** Exercise prompt **
Only the lines from the beginning of the data through the line holding "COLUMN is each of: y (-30" belong in the answer, printed exactly and without pictures.

[Dataset records]
============================================================

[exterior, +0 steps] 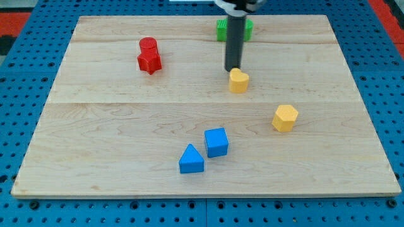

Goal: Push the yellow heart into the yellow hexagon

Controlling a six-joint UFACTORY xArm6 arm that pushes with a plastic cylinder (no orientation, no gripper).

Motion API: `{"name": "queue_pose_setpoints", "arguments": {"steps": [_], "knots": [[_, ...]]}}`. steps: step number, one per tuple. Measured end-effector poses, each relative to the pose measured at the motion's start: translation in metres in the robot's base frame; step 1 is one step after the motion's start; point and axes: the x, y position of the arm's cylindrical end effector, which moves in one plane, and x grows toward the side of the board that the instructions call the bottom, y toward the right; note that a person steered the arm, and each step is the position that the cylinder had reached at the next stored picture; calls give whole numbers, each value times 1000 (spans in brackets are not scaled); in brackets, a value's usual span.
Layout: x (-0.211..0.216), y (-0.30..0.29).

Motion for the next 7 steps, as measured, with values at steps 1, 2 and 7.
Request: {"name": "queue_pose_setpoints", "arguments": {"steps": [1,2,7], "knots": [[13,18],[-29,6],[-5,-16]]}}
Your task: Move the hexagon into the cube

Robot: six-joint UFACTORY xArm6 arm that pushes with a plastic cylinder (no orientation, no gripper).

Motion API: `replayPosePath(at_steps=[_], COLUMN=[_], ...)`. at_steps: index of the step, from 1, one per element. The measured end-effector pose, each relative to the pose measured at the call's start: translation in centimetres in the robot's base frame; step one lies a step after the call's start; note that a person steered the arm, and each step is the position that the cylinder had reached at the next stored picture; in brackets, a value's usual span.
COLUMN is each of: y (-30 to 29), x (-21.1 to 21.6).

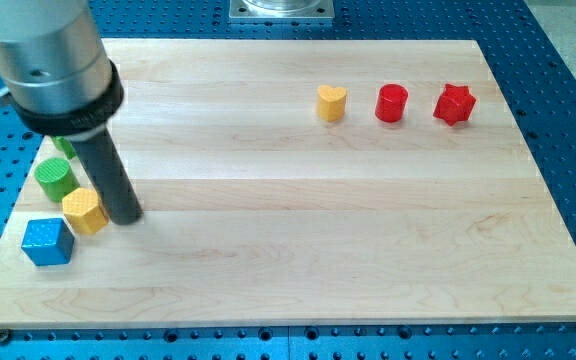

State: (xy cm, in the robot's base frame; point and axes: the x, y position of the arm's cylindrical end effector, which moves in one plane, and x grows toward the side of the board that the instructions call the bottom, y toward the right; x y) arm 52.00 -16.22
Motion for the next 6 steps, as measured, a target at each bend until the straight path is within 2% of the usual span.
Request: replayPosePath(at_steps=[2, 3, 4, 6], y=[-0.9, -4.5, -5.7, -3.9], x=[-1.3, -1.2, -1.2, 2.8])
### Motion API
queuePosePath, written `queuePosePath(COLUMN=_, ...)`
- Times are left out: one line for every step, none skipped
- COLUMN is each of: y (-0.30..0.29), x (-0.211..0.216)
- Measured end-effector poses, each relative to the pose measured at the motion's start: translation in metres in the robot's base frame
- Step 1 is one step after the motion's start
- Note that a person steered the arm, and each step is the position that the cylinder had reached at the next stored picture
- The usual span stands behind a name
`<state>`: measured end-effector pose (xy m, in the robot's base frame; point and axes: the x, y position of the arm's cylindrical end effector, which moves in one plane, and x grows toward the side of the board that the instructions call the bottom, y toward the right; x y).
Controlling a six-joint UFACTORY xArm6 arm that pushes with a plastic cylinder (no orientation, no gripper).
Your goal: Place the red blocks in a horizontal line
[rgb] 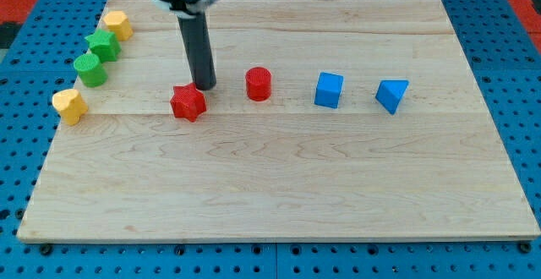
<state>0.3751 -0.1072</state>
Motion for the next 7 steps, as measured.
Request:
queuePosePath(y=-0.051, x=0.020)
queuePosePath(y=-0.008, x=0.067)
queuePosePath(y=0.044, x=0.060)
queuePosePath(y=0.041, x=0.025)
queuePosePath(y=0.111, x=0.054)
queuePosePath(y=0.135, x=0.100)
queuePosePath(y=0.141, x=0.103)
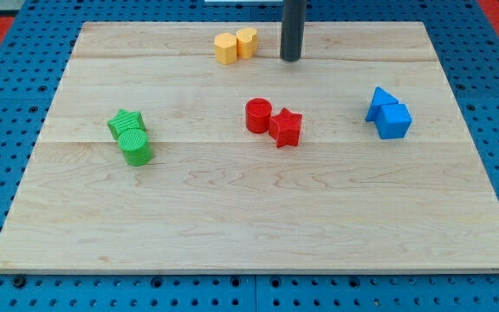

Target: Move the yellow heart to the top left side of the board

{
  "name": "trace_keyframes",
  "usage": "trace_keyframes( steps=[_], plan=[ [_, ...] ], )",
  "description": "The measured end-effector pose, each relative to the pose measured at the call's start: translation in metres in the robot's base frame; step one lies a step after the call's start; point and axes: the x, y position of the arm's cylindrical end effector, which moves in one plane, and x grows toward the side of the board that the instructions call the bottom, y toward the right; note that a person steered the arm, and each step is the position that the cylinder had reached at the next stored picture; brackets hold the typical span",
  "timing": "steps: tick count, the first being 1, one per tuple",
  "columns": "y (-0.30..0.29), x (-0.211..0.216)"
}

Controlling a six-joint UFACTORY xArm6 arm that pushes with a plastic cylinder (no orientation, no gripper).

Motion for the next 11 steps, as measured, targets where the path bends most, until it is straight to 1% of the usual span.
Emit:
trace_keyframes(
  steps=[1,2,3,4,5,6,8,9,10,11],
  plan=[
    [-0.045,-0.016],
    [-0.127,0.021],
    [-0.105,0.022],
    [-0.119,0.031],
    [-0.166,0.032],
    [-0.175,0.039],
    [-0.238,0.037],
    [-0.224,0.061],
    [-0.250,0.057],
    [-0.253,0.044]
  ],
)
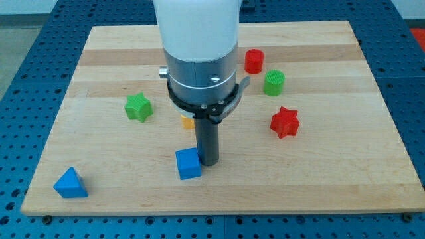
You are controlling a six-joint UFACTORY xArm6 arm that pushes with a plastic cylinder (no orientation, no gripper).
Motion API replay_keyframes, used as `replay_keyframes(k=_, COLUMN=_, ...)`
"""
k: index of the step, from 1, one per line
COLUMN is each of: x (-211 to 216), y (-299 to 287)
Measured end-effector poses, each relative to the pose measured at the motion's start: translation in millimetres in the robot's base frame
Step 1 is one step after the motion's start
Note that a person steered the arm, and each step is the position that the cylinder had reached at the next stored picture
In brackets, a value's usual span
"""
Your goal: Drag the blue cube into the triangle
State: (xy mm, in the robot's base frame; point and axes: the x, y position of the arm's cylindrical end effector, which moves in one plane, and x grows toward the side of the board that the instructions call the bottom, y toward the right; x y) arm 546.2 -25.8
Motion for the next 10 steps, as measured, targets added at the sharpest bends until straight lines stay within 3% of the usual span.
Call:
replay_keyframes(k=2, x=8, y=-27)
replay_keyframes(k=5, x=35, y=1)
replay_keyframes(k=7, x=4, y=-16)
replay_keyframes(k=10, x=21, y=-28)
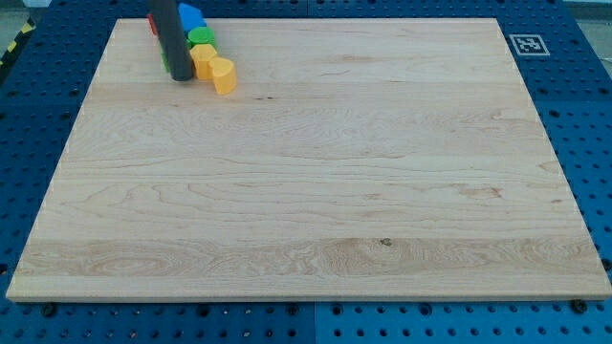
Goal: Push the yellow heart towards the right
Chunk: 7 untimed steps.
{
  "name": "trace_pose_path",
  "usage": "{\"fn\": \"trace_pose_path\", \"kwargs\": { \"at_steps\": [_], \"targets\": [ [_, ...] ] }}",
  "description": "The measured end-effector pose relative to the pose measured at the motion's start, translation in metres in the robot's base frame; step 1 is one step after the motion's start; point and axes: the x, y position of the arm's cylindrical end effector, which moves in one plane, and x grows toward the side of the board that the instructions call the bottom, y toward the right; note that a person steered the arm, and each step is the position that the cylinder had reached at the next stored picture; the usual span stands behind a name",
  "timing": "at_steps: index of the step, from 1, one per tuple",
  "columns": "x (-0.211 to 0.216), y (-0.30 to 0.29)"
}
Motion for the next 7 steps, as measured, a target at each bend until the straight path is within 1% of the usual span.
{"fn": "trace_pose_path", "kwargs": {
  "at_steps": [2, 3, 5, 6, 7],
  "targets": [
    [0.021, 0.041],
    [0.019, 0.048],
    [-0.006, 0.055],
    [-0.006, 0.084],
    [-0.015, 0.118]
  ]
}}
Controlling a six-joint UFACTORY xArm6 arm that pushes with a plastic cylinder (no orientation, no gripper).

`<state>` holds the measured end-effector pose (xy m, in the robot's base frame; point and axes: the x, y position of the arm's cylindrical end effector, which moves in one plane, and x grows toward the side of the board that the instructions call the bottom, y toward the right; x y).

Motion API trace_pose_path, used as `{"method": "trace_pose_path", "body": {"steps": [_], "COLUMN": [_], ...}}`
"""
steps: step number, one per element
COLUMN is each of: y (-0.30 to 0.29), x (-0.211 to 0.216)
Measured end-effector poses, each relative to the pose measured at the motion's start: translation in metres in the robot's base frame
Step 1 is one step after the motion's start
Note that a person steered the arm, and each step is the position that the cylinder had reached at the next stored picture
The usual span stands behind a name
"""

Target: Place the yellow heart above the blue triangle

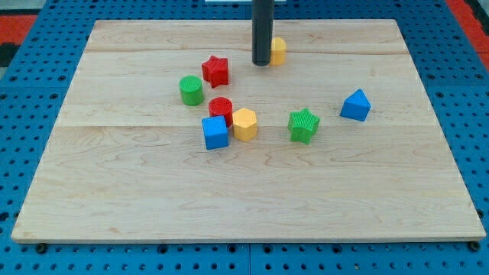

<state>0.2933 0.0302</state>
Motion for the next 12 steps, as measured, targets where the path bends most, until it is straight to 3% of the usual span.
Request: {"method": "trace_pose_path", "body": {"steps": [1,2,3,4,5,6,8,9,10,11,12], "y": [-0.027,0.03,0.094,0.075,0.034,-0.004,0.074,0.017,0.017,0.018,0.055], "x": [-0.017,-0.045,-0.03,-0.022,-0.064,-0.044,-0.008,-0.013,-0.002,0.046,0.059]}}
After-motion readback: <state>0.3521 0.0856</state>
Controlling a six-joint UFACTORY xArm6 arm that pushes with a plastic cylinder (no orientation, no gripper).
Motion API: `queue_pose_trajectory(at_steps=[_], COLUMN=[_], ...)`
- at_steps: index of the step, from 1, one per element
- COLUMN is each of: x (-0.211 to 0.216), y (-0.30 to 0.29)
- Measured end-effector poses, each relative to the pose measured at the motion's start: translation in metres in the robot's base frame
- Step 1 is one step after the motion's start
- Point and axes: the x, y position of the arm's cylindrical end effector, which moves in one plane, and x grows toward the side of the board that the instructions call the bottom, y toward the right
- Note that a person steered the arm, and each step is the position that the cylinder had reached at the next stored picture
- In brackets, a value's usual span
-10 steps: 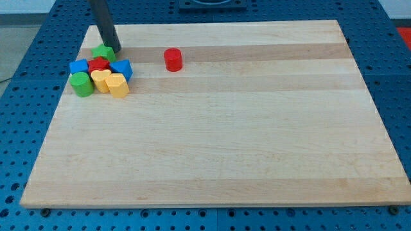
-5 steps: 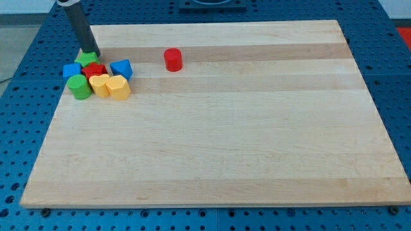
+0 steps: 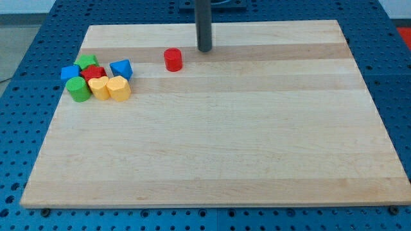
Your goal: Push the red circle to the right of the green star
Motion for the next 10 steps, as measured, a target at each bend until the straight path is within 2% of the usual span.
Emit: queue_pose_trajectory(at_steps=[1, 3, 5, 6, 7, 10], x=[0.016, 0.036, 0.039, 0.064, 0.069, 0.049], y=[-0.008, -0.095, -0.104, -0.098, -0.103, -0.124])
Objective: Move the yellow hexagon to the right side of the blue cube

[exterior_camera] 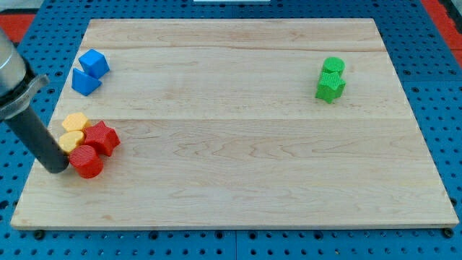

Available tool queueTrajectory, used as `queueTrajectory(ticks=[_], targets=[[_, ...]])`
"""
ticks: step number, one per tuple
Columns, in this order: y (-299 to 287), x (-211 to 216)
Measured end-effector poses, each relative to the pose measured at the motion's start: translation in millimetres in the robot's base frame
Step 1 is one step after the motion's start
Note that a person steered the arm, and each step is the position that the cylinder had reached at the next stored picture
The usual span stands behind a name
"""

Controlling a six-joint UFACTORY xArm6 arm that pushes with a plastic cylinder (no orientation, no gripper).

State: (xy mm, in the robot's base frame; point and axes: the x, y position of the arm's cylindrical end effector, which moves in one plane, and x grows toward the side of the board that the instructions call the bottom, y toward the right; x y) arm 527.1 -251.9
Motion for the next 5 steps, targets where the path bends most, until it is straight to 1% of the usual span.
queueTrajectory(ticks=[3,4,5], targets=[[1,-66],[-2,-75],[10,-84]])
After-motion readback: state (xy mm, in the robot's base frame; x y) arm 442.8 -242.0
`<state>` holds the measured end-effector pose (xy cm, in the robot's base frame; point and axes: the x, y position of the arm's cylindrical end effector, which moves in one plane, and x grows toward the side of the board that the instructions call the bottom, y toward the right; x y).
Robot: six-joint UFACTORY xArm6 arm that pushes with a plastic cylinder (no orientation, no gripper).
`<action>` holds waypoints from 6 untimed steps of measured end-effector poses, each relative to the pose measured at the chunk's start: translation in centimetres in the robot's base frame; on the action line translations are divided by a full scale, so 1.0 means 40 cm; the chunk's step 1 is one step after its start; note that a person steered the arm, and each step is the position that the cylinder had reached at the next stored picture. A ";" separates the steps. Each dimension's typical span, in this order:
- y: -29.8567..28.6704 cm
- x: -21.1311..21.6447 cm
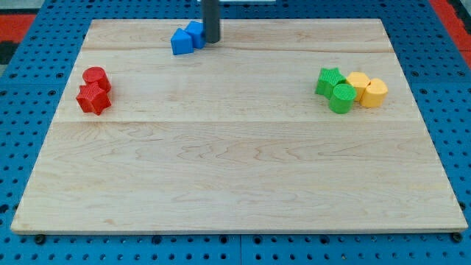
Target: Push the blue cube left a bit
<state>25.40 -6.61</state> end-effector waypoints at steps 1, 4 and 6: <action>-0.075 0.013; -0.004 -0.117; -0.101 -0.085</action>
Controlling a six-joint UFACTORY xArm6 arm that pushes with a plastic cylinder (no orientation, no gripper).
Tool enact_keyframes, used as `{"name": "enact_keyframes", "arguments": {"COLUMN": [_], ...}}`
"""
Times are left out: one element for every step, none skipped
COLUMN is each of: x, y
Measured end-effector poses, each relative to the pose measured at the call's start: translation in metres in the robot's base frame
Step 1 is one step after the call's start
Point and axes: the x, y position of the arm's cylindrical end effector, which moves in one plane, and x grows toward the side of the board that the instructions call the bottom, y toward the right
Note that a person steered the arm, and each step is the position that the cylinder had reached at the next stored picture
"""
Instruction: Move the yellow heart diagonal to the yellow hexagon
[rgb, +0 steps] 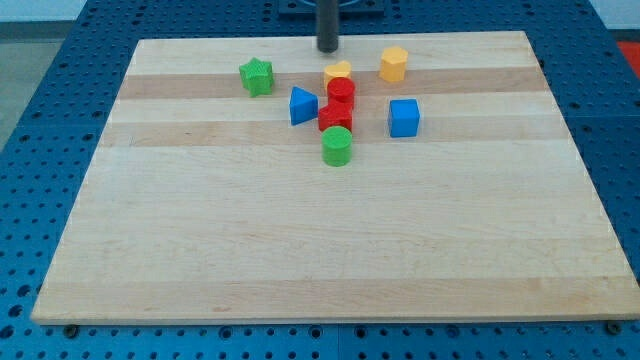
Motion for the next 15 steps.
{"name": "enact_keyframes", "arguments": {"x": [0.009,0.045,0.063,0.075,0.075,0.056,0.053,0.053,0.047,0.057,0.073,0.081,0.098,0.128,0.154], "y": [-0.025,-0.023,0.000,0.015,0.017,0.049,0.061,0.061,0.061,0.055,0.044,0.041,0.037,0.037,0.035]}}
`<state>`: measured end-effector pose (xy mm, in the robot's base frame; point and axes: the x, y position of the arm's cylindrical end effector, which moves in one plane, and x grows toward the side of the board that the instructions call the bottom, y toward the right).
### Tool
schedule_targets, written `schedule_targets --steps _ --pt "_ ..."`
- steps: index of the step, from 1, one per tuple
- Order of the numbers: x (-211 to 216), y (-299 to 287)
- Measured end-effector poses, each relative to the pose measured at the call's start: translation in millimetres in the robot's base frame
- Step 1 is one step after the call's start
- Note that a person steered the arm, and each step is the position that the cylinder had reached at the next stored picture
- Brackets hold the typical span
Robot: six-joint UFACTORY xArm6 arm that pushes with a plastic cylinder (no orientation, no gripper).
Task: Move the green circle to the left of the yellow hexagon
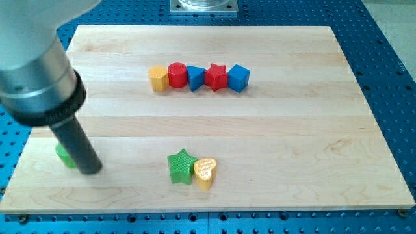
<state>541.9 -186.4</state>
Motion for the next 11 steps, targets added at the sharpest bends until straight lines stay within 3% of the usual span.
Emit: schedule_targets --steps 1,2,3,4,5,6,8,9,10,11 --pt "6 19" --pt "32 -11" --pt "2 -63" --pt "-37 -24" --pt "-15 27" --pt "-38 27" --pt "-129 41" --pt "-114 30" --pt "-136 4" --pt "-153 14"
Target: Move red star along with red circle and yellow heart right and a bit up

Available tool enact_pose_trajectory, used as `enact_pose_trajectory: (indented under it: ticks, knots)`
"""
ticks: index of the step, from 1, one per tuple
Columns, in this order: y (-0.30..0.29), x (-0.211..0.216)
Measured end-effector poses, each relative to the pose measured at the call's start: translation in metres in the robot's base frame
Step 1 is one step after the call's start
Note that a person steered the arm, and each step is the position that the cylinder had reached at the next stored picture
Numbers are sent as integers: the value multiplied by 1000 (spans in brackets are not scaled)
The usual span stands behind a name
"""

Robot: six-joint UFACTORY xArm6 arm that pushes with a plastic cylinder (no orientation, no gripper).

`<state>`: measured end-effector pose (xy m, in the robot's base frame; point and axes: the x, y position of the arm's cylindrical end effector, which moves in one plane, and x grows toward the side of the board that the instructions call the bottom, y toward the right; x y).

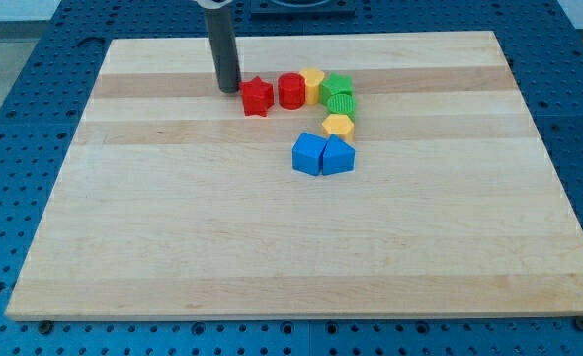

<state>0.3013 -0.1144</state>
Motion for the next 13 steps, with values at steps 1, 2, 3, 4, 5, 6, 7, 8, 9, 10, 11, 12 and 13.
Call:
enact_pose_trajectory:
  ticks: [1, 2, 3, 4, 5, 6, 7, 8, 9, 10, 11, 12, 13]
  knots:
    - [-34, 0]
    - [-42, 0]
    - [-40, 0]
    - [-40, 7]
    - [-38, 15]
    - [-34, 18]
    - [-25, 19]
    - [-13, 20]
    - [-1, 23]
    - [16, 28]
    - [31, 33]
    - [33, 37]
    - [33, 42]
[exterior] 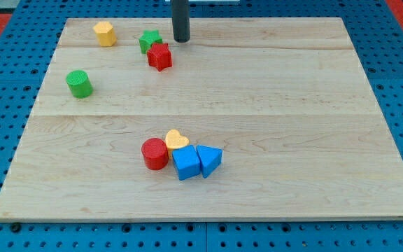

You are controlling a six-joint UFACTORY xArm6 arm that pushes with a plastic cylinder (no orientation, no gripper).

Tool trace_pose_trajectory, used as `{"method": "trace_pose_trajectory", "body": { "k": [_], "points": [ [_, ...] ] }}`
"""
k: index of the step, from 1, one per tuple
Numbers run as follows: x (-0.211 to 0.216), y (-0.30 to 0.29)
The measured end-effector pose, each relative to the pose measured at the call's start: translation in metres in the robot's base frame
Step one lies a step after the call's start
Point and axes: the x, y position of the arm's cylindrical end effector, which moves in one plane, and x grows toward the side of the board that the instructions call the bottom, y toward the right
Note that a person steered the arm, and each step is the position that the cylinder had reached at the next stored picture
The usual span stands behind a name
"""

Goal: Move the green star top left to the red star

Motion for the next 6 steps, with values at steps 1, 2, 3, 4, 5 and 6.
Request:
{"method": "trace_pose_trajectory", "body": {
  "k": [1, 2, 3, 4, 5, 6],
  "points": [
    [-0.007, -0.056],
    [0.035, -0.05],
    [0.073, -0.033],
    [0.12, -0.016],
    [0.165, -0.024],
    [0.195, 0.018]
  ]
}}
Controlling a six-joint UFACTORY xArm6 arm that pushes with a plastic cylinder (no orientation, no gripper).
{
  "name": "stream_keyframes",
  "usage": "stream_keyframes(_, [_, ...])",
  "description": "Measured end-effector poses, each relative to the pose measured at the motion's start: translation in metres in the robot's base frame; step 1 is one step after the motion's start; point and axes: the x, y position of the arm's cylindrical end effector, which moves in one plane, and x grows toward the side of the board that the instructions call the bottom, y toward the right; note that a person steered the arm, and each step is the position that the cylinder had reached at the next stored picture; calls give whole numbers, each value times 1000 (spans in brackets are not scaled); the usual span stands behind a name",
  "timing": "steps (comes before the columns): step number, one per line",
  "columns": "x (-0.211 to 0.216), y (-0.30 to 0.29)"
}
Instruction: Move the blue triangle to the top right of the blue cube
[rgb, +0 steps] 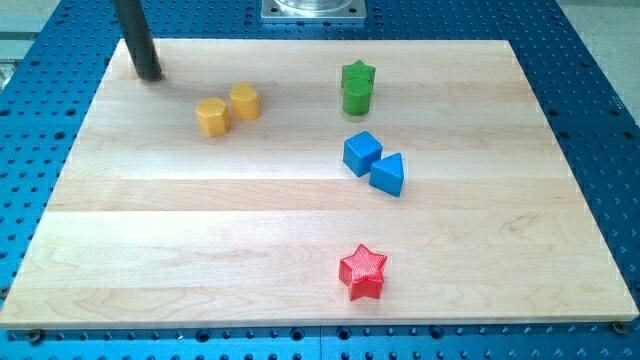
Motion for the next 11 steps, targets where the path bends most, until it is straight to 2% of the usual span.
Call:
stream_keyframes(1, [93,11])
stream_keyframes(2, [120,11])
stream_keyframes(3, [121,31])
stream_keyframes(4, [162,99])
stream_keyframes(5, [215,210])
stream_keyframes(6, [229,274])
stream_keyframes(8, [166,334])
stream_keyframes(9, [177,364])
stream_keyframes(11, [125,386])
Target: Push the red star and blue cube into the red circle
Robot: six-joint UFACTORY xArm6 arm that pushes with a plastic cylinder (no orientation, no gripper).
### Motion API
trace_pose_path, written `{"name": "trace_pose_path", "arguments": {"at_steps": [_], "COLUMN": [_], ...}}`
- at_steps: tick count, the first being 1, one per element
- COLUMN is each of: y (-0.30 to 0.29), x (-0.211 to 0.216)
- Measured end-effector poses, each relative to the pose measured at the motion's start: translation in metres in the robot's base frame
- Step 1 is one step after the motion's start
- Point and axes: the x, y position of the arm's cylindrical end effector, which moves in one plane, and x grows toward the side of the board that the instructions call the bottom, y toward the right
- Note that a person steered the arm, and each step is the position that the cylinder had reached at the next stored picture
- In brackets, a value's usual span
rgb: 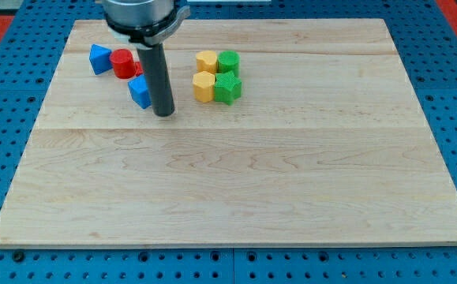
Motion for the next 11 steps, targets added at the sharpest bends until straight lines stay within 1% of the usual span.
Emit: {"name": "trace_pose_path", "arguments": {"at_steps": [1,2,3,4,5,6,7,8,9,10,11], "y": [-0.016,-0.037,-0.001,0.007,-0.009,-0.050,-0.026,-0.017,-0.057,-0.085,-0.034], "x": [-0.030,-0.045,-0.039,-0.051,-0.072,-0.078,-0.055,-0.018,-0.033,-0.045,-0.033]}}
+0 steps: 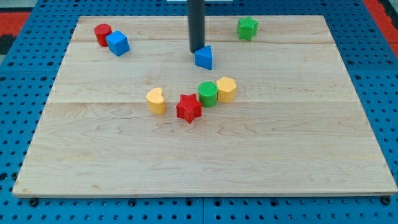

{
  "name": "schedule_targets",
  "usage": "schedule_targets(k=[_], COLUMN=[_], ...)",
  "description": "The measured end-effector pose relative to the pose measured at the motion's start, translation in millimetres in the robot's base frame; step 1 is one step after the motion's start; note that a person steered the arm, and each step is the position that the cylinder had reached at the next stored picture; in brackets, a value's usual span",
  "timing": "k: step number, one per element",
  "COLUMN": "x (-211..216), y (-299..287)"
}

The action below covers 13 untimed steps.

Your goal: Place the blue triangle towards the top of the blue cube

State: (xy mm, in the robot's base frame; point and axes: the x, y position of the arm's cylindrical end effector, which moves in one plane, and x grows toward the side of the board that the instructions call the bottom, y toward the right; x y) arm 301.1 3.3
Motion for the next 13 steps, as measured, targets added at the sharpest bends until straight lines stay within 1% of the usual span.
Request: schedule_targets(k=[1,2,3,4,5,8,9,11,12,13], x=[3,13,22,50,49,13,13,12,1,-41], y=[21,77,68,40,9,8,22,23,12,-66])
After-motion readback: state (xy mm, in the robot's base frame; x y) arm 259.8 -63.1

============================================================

** Task answer **
[exterior, +0 steps] 

Goal: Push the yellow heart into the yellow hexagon

Controlling a six-joint UFACTORY xArm6 arm that pushes with a plastic cylinder (no orientation, no gripper).

Motion API: `{"name": "queue_pose_setpoints", "arguments": {"steps": [_], "knots": [[_, ...]]}}`. steps: step number, one per tuple. Measured end-effector poses, each relative to the pose measured at the motion's start: translation in metres in the robot's base frame; step 1 is one step after the motion's start; point and axes: the x, y position of the arm's cylindrical end effector, which moves in one plane, and x grows toward the side of the board that the instructions call the bottom, y toward the right; note that a person steered the arm, and each step is the position that the cylinder had reached at the next stored picture; calls give whole numbers, each value times 1000 (spans in brackets are not scaled); in brackets, a value's usual span.
Layout: x (-0.211..0.216), y (-0.30..0.29).

Motion for the next 7 steps, as measured, with values at steps 1, 2 and 7.
Request: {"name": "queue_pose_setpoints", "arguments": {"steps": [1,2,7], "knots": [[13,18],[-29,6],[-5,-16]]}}
Your task: Move the hexagon into the cube

Robot: six-joint UFACTORY xArm6 arm that pushes with a plastic cylinder (no orientation, no gripper).

Motion API: `replayPosePath(at_steps=[_], COLUMN=[_], ...)`. at_steps: index of the step, from 1, one per element. The measured end-effector pose, each relative to the pose measured at the call's start: translation in centimetres in the robot's base frame; step one lies a step after the call's start; note that a person steered the arm, and each step is the position that the cylinder had reached at the next stored picture; in brackets, a value's usual span.
COLUMN is each of: y (-30 to 29), x (-21.1 to 21.6).

This concludes the exercise.